Angela Merkel: alternativlos fehlerfrei? Robert Harris hilft bei Infragestellung
323/Nov. 2024
Guten Tag,
in allen Rezensionen der Merkel-Memoiren ist zu lesen, dass die langährige Kanzlerin keinen Grund sieht, sich Fehlhandeln zuzuschreiben. Wenn das stimmt, wäre das erstaunlich, denn jeder Mensch macht doch Fehler. Der Roman „Aurora“, der im Jelzin-Russland spielt und sich im Robert Harris-eigenen Mix aus Realität und Fiktion mit dem Erbe Stalins beschäftigt, eignet sich zur Überprüfung, wie die damals führenden Westpolitiker (in Deutschland Merkel, Vorgänger Schröder, Steinmeier u.a.) zu ihrer überaus positiven Lageeinschätzung von Putin kommen konnten, die bis zum 24. Februar 2022 anhielt. (bei manchen immer noch besteht) Das Buch von Harris ziehe ich heran, nicht weil er ein ausgewiesener Russland-Experte ist, sondern weil er vielfach in seinen Büchern gezeigt hat, dass er faktenbasiert wunderbar erzählen kann. Er ist somit leichter zu verstehen als die meisten ausgewiesenen Experten.
Robert Harris zitiert in dem 1998 erschienenen Roman einen fiktiven amerikanischen Journalisten namens O`Brian, der in Moskau lebend die damalige Situation Russlands zur Zeit von Boris Jelzin mit der Weimarer Republik vergleicht. Das Zitat, leicht gekürzt, lautet:
„Erstens, da ist ein großes Land, ein stolzes Land, das sein Imperium verloren hat, im Grunde einen Krieg verloren hat, sich aber nicht vorstellen kann, wie das passieren konnte – also glaubt es, dass ihm jemand einen Dolchstoß in den Rücken versetzt hat, also gibt es massenhaft Ressentiments, richtig?

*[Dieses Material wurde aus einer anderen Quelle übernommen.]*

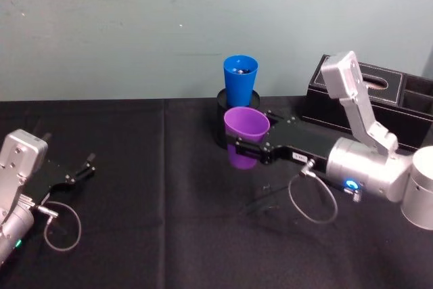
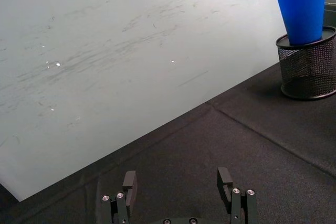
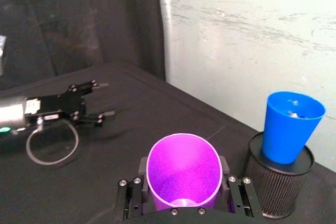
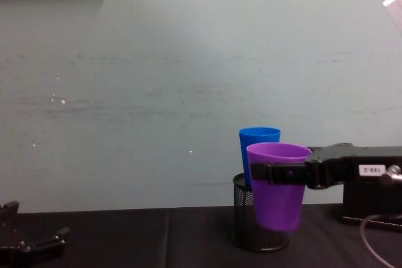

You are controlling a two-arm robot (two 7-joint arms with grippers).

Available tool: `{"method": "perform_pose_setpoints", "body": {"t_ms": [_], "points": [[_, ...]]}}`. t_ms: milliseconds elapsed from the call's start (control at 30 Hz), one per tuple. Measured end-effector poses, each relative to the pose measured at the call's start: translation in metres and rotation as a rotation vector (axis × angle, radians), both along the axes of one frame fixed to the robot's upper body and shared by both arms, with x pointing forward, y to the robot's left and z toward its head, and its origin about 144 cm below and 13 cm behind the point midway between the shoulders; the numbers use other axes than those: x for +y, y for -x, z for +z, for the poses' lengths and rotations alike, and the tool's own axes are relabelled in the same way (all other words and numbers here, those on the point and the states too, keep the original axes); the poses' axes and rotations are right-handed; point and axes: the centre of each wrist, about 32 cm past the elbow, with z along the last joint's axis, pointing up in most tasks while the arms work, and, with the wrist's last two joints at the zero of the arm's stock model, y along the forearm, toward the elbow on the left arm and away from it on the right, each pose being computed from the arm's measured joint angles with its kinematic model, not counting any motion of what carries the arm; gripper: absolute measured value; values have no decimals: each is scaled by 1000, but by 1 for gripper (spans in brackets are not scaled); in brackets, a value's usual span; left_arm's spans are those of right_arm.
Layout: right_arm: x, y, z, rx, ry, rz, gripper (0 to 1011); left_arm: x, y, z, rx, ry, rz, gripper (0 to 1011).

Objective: Pick up one cup with a gripper and tap it against the other cup.

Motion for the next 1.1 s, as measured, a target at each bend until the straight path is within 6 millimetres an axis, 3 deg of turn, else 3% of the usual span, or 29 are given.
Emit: {"method": "perform_pose_setpoints", "body": {"t_ms": [467,1100], "points": [[12,-37,5,0,5,-46,734,0,0,0,0,0,0,1000],[19,-61,6,5,-1,-92,734,0,0,0,0,0,0,1000]]}}
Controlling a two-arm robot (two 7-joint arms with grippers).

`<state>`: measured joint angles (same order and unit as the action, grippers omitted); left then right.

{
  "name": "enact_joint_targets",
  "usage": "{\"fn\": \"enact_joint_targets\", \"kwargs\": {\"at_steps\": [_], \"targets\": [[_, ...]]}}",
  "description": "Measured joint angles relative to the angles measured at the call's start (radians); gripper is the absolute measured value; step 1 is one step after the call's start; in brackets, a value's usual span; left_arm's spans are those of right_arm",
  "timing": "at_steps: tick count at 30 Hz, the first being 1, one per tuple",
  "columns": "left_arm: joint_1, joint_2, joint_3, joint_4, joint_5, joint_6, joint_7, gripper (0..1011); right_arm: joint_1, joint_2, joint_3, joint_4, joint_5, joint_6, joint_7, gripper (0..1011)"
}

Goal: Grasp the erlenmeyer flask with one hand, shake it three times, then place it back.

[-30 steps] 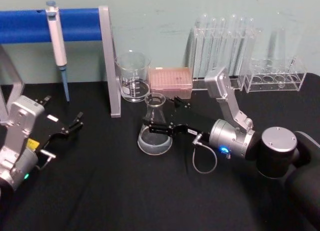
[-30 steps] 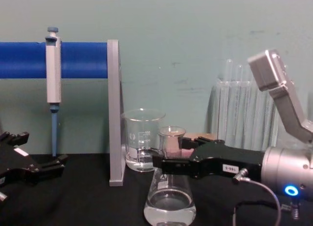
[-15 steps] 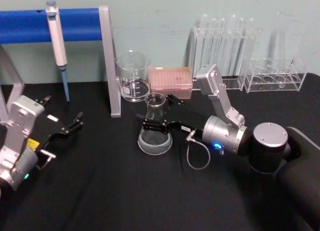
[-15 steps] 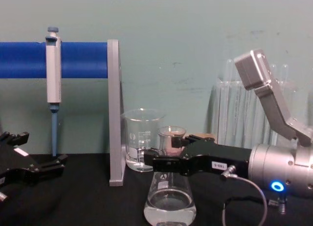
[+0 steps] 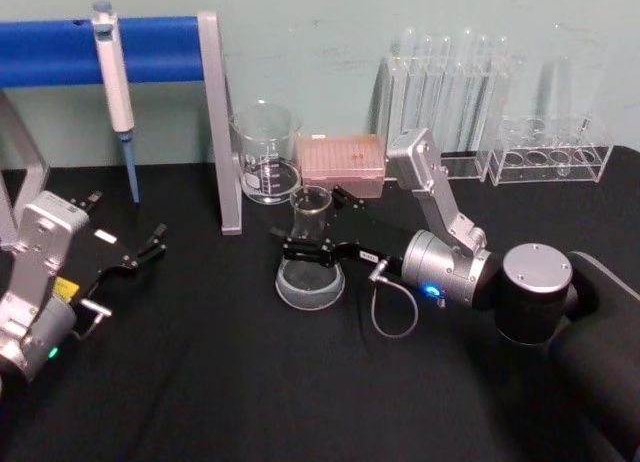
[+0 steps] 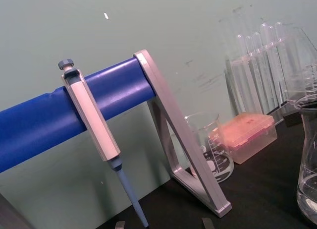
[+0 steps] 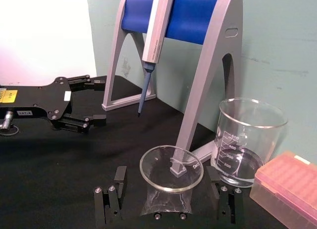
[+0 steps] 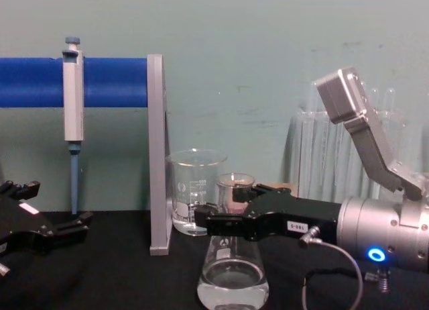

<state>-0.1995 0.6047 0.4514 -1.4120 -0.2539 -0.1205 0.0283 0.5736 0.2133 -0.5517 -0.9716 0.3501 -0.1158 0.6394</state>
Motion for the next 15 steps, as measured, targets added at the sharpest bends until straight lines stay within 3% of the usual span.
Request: {"fn": "enact_joint_targets", "kwargs": {"at_steps": [5,15], "targets": [[0.0,0.0,0.0,0.0,0.0,0.0,0.0,1001,-0.001,0.0,0.0,-0.001,0.001,0.001,0.0,1002],[0.0,0.0,0.0,0.0,0.0,0.0,0.0,1001,-0.002,0.001,0.002,-0.003,0.004,0.002,-0.001,768]]}}
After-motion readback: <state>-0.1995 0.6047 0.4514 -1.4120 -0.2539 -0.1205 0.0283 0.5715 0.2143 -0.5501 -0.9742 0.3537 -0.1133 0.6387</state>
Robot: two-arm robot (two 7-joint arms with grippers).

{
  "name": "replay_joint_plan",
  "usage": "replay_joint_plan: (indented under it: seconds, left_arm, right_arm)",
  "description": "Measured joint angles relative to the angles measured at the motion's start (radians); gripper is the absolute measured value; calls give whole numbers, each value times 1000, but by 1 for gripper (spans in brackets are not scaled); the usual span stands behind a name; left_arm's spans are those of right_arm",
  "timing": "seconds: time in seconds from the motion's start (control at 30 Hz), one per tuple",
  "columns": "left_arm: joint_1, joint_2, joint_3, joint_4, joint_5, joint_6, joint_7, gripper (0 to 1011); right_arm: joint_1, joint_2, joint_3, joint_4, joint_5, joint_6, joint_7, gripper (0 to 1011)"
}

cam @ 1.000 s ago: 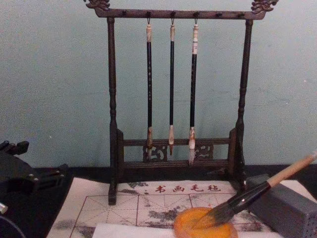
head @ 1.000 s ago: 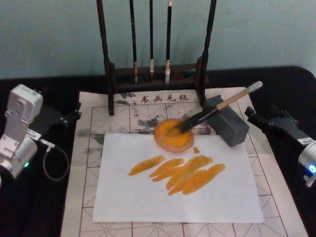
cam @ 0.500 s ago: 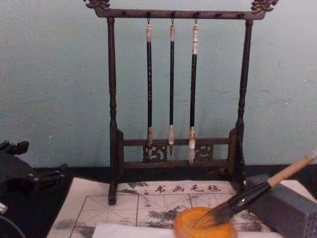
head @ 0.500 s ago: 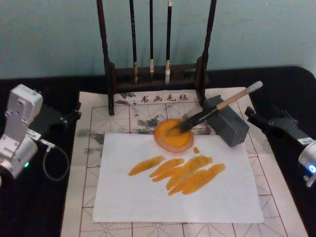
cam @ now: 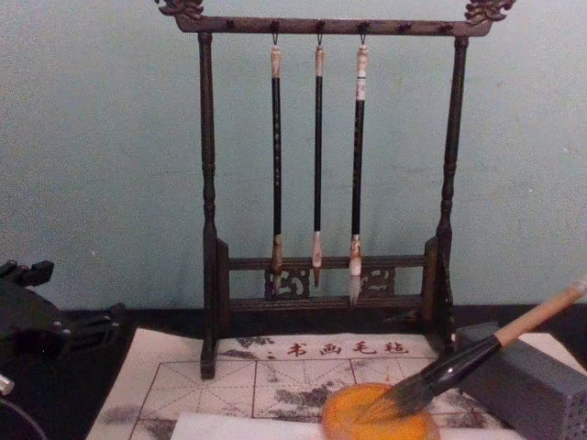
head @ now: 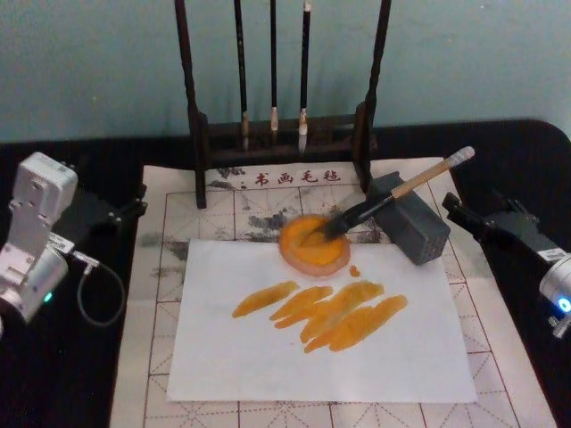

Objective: Pick up the brush from the inkstone, write on the paper, then place the brush back to its original position.

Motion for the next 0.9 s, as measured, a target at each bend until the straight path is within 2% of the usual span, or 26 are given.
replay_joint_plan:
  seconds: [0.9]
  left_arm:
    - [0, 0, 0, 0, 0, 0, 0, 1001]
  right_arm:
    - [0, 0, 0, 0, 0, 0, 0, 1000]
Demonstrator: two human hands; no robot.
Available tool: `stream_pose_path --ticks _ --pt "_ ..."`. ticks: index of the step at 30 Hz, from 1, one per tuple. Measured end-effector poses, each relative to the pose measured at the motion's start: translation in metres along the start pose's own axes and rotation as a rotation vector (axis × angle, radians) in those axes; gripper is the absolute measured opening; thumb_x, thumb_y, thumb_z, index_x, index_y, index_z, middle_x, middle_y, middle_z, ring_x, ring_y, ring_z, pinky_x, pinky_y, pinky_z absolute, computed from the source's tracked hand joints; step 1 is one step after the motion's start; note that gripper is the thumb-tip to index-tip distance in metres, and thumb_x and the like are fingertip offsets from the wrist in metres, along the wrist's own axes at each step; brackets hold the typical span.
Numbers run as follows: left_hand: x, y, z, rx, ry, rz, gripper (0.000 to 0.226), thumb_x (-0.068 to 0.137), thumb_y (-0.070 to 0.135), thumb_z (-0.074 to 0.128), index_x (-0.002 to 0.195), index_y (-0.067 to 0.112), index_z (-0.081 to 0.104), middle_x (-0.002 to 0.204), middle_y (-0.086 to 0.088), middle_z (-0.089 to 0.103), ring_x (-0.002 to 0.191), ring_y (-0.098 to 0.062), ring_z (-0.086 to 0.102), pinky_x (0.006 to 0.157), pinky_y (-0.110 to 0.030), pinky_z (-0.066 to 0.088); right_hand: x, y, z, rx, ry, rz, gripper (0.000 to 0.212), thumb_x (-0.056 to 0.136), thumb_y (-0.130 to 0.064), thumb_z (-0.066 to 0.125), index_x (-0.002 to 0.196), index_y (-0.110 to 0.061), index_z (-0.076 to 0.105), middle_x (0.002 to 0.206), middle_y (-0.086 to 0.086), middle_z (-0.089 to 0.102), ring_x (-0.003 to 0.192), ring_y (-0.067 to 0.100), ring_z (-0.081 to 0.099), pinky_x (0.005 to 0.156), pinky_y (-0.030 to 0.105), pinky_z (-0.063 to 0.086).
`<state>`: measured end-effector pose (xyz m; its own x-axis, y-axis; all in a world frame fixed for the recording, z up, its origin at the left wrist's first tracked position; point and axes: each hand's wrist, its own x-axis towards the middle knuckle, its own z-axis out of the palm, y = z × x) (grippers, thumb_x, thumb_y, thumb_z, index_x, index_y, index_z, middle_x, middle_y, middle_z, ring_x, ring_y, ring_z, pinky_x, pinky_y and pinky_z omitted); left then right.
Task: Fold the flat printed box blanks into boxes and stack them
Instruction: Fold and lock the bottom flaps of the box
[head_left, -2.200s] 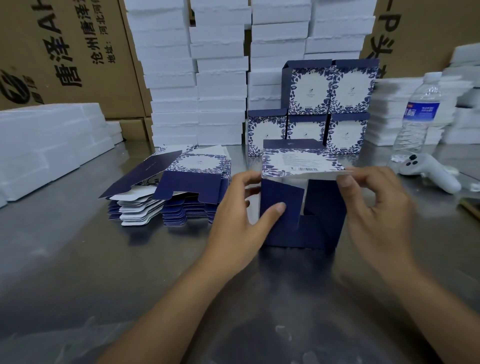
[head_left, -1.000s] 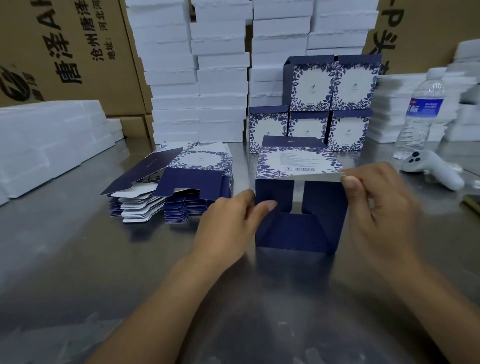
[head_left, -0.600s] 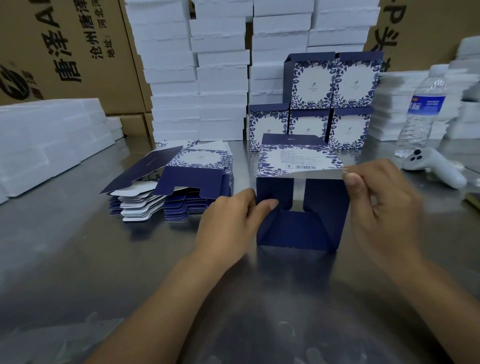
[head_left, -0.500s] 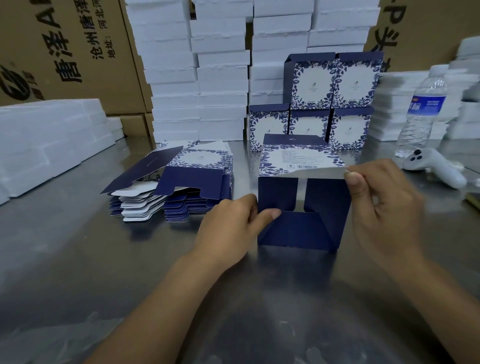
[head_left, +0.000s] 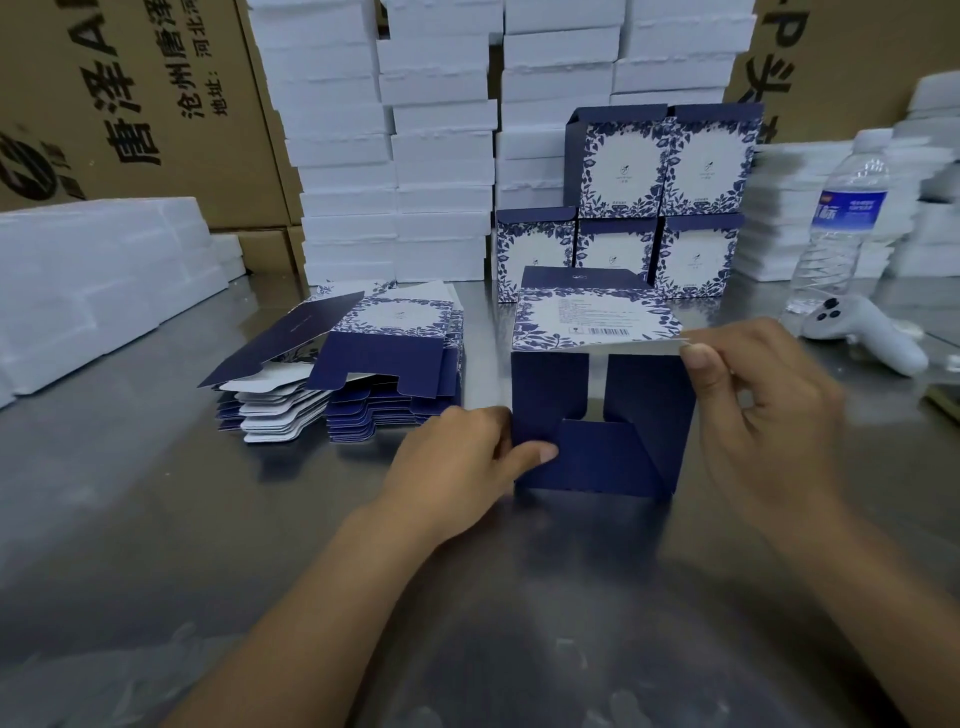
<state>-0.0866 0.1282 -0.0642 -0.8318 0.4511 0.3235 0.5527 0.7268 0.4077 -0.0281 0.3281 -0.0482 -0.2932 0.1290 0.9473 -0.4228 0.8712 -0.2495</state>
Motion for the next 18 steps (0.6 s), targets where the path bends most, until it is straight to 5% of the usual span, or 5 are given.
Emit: stream_pose_path --ticks 5,13,18 --pt "-0.0003 -0.0002 0.0045 0.031 -0.012 0.027 0.036 0.094 0.050 0.045 0.082 0.016 0.051 0.059 0.005 0.043 0.066 -0.024 0.047 0.058 -0.034 0.033 -0.0002 0.0002 -0.0001 0.013 0.001 0.001 0.034 0.096 -0.022 0.045 0.085 0.000 0.068 0.080 -0.001 0.050 0.071 -0.001 0.037 0.071 0.000 0.031" --pt "0.0013 -0.0027 0.0004 0.014 -0.095 -0.004 0.039 0.089 0.054 0.053 0.070 0.020 0.045 0.065 0.006 0.051 0.068 -0.020 0.054 0.058 -0.033 0.037 0.0008 -0.0006 -0.0006 0.019 -0.010 0.015 0.033 0.096 -0.021 0.045 0.084 0.000 0.068 0.079 0.000 0.050 0.071 -0.001 0.037 0.070 0.000 0.030" --pt "0.0003 -0.0030 0.0015 0.014 -0.115 0.031 0.033 0.090 0.047 0.056 0.081 0.014 0.055 0.074 0.001 0.062 0.074 -0.023 0.057 0.064 -0.036 0.045 0.0004 0.0007 -0.0002 0.035 -0.016 0.030 0.035 0.097 -0.023 0.044 0.085 -0.001 0.068 0.080 0.000 0.050 0.071 0.001 0.038 0.068 0.001 0.032"
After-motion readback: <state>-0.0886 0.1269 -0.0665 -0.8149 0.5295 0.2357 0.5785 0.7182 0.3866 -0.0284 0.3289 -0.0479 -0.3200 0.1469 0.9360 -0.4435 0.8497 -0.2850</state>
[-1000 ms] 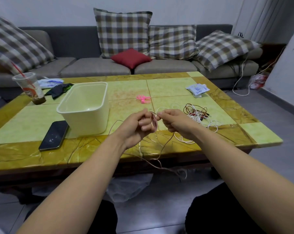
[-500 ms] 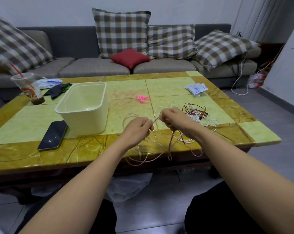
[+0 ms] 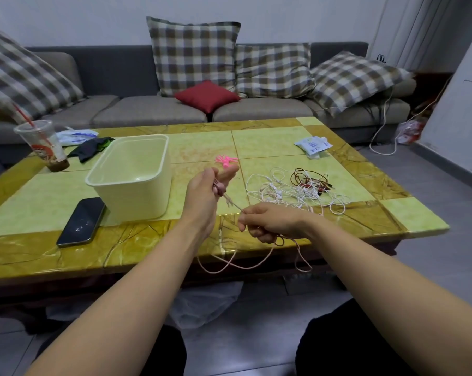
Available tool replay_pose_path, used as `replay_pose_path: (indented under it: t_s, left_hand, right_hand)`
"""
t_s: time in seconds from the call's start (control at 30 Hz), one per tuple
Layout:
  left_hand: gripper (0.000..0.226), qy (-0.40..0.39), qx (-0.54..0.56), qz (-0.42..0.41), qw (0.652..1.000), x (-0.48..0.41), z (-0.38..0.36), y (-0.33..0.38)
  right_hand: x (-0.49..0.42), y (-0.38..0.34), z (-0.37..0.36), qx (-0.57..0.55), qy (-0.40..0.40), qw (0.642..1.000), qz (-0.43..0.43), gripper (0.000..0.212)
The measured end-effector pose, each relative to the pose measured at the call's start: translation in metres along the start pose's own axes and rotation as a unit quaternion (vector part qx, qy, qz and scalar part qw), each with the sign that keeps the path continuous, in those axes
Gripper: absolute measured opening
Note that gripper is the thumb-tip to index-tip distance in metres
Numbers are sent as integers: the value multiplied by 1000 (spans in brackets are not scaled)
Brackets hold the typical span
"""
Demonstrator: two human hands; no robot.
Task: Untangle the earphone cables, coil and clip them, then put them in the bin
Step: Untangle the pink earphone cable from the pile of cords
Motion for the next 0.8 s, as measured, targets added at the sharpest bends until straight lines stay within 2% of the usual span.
replay_pose_path:
  t_s: [0.03, 0.1, 0.13, 0.2, 0.27, 0.37, 0.47, 0.53, 0.63, 0.7, 0.8]
  left_hand:
    - [34, 4, -139, -35, 990, 1, 3, -1]
    - [24, -35, -350, -125, 928, 5, 6, -6]
    - [19, -76, -419, -151, 892, 7, 5, -10]
    - [17, -152, -504, -148, 837, 10, 3, -16]
    - [18, -184, -549, -130, 805, 12, 6, -21]
    - [19, -185, -569, -109, 794, 12, 8, -23]
    - [29, -147, -556, -111, 810, 10, 8, -21]
    - [27, -116, -539, -117, 826, 8, 10, -16]
    - [18, -121, -506, -88, 850, 5, 18, -11]
    - [11, -141, -509, -70, 846, 5, 20, -12]
    - [28, -126, -542, -80, 827, 5, 22, -18]
  right_hand:
    - [0, -3, -2, -2, -4, 1000, 2, 24]
    - [-1, -9, -2, -18, 6, 1000, 10, 26]
    - [0, -11, -1, -24, 18, 999, 12, 29]
    - [1, -11, 6, -29, 52, 998, 7, 32]
    - [3, -8, 14, -26, 83, 996, 1, 34]
    - [3, -5, 22, -29, 103, 994, -8, 41]
    - [4, -1, 25, -60, 87, 994, -32, 49]
    - [7, 3, 28, -36, 89, 994, -57, 45]
    - [12, 10, 38, -31, 119, 991, -56, 25]
    - [13, 12, 44, -64, 146, 986, -39, 20]
    - [15, 14, 47, -11, 160, 986, -51, 20]
Point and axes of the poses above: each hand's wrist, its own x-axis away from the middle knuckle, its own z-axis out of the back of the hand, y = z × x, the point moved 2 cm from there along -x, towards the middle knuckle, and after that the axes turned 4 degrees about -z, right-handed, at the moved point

Zweitens, Demokratie in einem Land, das keinerlei demokratische Tradition hat – die Russen können Demokratie nicht von einem Loch in der Erde unterscheiden –, die Leute mögen sie nicht, haben das ganze diskutieren satt, sie wollen eine starke Linie, irgend eine Linie.
Drittens: Grenzprobleme – massenhaft Volksangehörige leben plötzlich in anderen Ländern, behaupten, dort unterdrückt zu werden.
Viertens Antisemitismus.
Fünftens wirtschaftlicher Zusammenbruch.
Sechstens: Hitler. Noch haben sie ihren Hitler nicht gefunden. Aber wenn es soweit ist – dann sollte die restliche Welt auf der Hut sein.“
Drei Jahre später, 2001, sprach Putin im Bundestag und der Westen, speziell Deutschland, war sich sicher, dieser Staatsmann setzt den Weg seines Vorgängers Boris Jelzin in effizienter Weise um: Russland auf dem Weg in den demokratischen Westen. Gegenläufige Signale, die es später vielfach gab, wurden überhört, weil man sie überhören wollte. So die Warnungen aus den USA, den Staaten des Baltikums oder Polens und, nach der Besetzung von Krim und Donbas, flehentlich die Ukraine.
Zu dieser politischen Schwerhörigkeit passend zitiert Harris einen fiktiven amerikanischen Russlandforscher namens Adelmann. Beschrieben wird Moskau: „Leuchtreklame schwebte über der Stadt wie die Standarten einer Invasionsarmee. Philips, Marlboro, Sony, Mercedes-Benz. Nirgendwo war ein russisches Wort zu sehen. Adelmann: „Das ist der Sieg, den wir vor uns sehen, mein Freund. Der totale Sieg. Von hier aus führt kein Weg zurück.“ Ein Irrtum, dem jener Adelmann keineswegs allein aufsaß. Und eine Arroganz dazu, die Putin die Zustimmung seiner Landsleute zu seinem Handeln vergrößert haben dürfte. Der Roman wurde, daran sei nochmals erinnert, 1998 veröffentlicht.